• **WHAT NEEDS TO BE DONE**: Write out the lines of the material below exactly, beginning at the line with "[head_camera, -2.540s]" and stopping after the line with "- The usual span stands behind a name", and leave out the pictures.

• **MATERIAL PROVIDED**:

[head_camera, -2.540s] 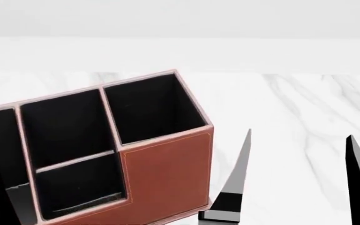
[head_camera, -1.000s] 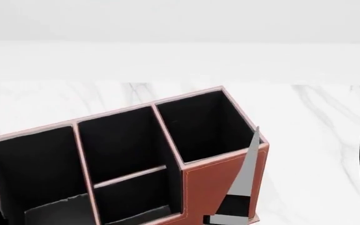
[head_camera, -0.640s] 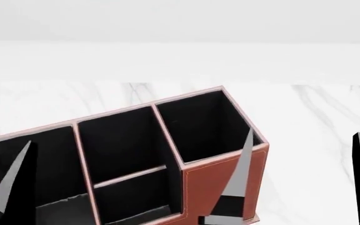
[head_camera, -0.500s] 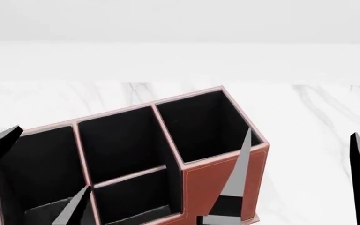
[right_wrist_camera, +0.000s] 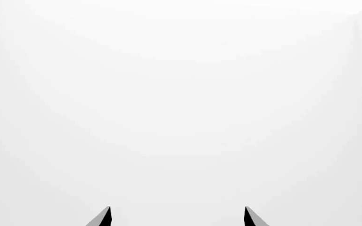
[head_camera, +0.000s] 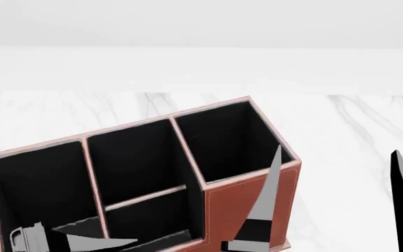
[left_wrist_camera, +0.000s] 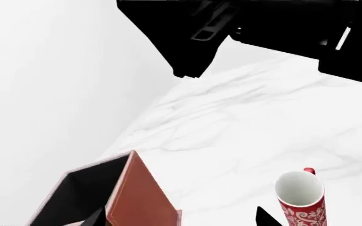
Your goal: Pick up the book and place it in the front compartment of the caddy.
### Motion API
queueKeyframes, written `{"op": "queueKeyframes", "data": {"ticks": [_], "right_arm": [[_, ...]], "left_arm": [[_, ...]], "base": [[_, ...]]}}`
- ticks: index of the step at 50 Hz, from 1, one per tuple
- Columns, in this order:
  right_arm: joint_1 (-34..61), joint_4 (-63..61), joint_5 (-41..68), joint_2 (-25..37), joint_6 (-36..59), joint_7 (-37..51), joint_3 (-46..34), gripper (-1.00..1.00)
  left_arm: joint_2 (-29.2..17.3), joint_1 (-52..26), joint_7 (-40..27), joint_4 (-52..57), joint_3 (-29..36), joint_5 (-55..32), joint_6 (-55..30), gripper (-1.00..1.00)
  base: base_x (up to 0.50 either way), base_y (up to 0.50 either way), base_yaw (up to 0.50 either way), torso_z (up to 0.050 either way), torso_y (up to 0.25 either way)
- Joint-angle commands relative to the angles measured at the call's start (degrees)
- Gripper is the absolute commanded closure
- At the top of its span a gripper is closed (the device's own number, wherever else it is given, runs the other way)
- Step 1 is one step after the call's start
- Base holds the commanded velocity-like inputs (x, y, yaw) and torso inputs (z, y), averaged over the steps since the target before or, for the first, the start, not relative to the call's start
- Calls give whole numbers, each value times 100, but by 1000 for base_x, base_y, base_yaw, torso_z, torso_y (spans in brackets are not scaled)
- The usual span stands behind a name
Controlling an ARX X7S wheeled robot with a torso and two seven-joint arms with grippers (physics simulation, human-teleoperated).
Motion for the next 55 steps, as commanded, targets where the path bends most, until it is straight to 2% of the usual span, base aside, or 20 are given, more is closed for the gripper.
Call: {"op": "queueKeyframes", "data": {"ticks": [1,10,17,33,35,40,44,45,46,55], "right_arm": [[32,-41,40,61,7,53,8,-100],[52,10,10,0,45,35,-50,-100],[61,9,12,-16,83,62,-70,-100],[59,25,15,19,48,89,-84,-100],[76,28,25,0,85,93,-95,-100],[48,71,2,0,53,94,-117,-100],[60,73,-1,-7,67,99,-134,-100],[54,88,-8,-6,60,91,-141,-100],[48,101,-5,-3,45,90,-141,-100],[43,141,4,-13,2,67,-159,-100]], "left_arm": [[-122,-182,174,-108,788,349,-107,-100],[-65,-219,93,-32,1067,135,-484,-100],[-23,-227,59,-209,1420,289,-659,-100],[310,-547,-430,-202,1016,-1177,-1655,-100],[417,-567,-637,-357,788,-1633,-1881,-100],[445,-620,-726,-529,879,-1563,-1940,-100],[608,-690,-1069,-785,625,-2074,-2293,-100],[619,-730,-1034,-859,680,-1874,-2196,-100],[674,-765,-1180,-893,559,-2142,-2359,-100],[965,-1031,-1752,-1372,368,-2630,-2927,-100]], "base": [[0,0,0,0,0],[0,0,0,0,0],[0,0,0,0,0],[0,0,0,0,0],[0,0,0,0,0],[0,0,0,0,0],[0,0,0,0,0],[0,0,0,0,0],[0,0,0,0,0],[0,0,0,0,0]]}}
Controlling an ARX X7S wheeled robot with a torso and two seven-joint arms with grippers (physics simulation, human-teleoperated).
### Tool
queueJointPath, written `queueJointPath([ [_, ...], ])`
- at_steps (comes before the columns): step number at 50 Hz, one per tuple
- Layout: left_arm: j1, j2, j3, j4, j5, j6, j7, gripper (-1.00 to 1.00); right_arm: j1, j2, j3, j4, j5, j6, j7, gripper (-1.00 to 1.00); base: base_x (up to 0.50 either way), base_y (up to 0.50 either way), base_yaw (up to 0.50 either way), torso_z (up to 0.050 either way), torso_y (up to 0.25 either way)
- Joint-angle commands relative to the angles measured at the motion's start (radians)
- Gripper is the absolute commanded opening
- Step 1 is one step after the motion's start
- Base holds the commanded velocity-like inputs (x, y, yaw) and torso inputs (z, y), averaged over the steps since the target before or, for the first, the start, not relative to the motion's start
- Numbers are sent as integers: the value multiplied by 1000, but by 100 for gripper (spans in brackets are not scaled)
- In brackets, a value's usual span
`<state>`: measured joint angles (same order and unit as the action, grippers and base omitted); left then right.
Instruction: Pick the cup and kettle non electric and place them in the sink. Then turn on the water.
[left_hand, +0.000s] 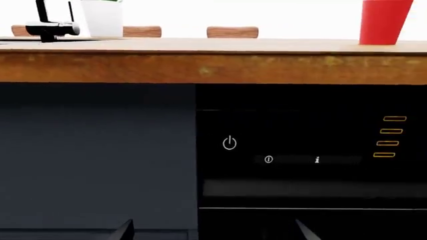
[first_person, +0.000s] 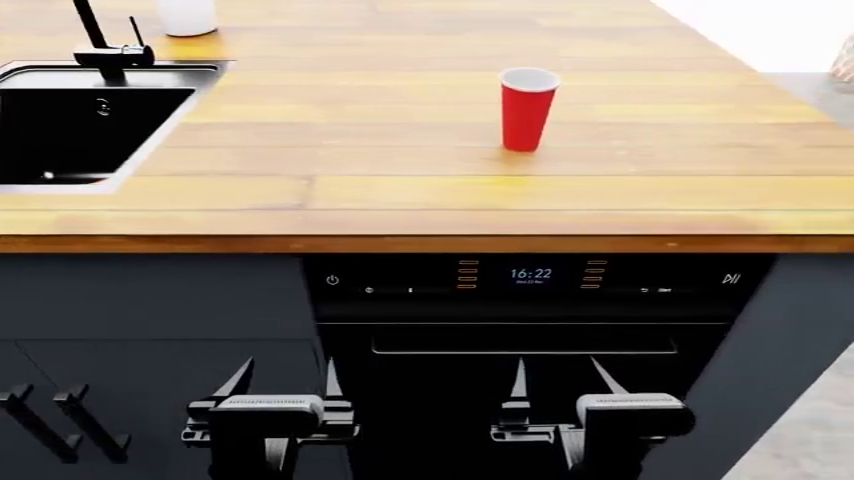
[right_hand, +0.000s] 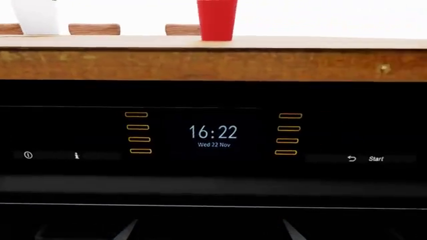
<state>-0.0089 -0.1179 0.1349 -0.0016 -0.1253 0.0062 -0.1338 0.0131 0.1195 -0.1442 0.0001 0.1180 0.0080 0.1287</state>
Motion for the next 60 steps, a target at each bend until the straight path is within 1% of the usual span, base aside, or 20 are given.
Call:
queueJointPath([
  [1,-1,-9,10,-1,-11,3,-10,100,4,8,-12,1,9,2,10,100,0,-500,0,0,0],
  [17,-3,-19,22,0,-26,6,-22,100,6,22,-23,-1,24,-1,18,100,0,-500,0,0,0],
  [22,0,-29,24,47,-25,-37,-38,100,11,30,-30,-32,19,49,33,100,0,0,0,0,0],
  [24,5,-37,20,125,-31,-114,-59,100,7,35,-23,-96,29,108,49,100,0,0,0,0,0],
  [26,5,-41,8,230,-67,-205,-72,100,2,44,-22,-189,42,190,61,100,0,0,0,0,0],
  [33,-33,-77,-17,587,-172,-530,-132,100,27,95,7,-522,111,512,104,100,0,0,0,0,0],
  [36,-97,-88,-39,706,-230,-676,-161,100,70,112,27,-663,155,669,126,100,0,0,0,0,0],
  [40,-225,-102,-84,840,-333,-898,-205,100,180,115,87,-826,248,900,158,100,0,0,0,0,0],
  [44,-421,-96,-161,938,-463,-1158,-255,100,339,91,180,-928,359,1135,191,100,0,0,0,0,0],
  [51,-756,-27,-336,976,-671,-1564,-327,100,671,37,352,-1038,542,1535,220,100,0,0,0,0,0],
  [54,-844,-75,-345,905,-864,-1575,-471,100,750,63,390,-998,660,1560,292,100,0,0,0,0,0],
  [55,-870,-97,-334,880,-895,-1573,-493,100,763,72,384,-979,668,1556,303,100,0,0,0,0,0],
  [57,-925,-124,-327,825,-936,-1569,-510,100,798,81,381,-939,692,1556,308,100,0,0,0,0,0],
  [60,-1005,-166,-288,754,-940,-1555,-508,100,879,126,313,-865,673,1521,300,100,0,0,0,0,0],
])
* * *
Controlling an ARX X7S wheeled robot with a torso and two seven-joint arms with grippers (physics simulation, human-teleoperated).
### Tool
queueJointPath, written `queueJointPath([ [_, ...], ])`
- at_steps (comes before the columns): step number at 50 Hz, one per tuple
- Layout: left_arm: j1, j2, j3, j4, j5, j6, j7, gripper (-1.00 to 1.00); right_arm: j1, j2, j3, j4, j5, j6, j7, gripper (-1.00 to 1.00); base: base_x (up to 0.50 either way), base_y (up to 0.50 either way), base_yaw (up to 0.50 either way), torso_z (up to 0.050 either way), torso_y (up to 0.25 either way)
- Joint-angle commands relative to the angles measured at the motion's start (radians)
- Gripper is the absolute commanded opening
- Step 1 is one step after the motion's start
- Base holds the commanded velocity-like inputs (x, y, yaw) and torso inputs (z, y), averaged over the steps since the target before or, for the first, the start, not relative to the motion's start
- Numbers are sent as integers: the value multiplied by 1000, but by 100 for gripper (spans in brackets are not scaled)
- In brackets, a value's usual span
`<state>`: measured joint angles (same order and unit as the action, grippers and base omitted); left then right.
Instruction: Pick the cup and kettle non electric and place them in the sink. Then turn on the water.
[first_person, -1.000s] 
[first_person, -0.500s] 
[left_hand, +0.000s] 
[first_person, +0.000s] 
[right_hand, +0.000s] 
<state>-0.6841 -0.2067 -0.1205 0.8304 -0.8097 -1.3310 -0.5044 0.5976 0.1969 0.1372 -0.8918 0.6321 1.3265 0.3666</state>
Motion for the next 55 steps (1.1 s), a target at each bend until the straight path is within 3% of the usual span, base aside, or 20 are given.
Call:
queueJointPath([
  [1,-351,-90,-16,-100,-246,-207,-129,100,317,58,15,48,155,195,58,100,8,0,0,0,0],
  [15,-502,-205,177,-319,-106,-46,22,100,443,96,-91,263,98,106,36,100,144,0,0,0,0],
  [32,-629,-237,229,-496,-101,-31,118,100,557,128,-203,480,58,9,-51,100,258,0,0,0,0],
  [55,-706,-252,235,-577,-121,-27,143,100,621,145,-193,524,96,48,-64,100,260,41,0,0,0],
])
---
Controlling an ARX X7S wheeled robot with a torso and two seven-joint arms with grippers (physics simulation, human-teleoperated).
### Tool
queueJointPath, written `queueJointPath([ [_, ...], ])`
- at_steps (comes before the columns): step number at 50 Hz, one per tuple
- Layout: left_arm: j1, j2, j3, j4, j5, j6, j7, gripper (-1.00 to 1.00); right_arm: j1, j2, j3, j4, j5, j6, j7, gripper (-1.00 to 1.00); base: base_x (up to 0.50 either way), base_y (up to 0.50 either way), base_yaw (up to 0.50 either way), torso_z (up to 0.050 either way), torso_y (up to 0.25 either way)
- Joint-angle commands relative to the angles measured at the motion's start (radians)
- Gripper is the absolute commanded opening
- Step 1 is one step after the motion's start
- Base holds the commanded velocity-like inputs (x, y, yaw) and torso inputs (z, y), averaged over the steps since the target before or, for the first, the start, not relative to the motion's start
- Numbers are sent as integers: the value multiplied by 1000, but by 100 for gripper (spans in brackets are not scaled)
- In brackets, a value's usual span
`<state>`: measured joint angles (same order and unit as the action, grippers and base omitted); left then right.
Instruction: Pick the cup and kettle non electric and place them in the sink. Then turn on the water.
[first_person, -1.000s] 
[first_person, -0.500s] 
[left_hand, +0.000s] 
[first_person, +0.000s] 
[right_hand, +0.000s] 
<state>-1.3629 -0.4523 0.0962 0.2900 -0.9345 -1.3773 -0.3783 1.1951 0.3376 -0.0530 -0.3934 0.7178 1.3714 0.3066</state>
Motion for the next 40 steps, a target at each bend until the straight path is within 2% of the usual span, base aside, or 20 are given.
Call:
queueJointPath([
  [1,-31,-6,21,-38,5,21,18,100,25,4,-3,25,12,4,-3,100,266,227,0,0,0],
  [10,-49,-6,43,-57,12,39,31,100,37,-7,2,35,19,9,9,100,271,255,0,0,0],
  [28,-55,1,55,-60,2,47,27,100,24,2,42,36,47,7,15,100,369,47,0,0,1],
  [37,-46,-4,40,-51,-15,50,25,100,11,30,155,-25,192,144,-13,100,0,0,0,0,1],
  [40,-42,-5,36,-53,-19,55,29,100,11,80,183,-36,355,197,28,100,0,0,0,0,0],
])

• **THE COMPLETED TASK**:
[head_camera, -2.540s] 
[head_camera, -1.000s] 
[head_camera, -0.640s] 
[head_camera, -0.500s] 
[right_wrist_camera, +0.000s] 
[head_camera, +0.000s] 
[left_wrist_camera, +0.000s] 
Your goal: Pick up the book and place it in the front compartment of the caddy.
### Motion API
queueKeyframes, written `{"op": "queueKeyframes", "data": {"ticks": [_], "right_arm": [[_, ...]], "left_arm": [[_, ...]], "base": [[_, ...]]}}`
- ticks: index of the step at 50 Hz, from 1, one per tuple
- Columns, in this order:
  right_arm: joint_1 (-34..61), joint_4 (-63..61), joint_5 (-41..68), joint_2 (-25..37), joint_6 (-36..59), joint_7 (-37..51), joint_3 (-46..34), gripper (-1.00..1.00)
  left_arm: joint_2 (-29.2..17.3), joint_1 (-52..26), joint_7 (-40..27), joint_4 (-52..57), joint_3 (-29..36), joint_5 (-55..32), joint_6 (-55..30), gripper (-1.00..1.00)
  base: base_x (up to 0.50 either way), base_y (up to 0.50 either way), base_yaw (up to 0.50 either way), torso_z (up to 0.050 either way), torso_y (up to 0.25 either way)
- Joint-angle commands relative to the angles measured at the call's start (degrees)
- Gripper is the absolute commanded closure
- At the top of its span a gripper is closed (the device's own number, wherever else it is given, runs the other way)
- Step 1 is one step after the call's start
- Base holds the commanded velocity-like inputs (x, y, yaw) and torso inputs (z, y), averaged over the steps since the target before or, for the first, the start, not relative to the call's start
- Calls give whole numbers, each value times 100, but by 1000 for base_x, base_y, base_yaw, torso_z, torso_y (spans in brackets are not scaled)
- The usual span stands behind a name

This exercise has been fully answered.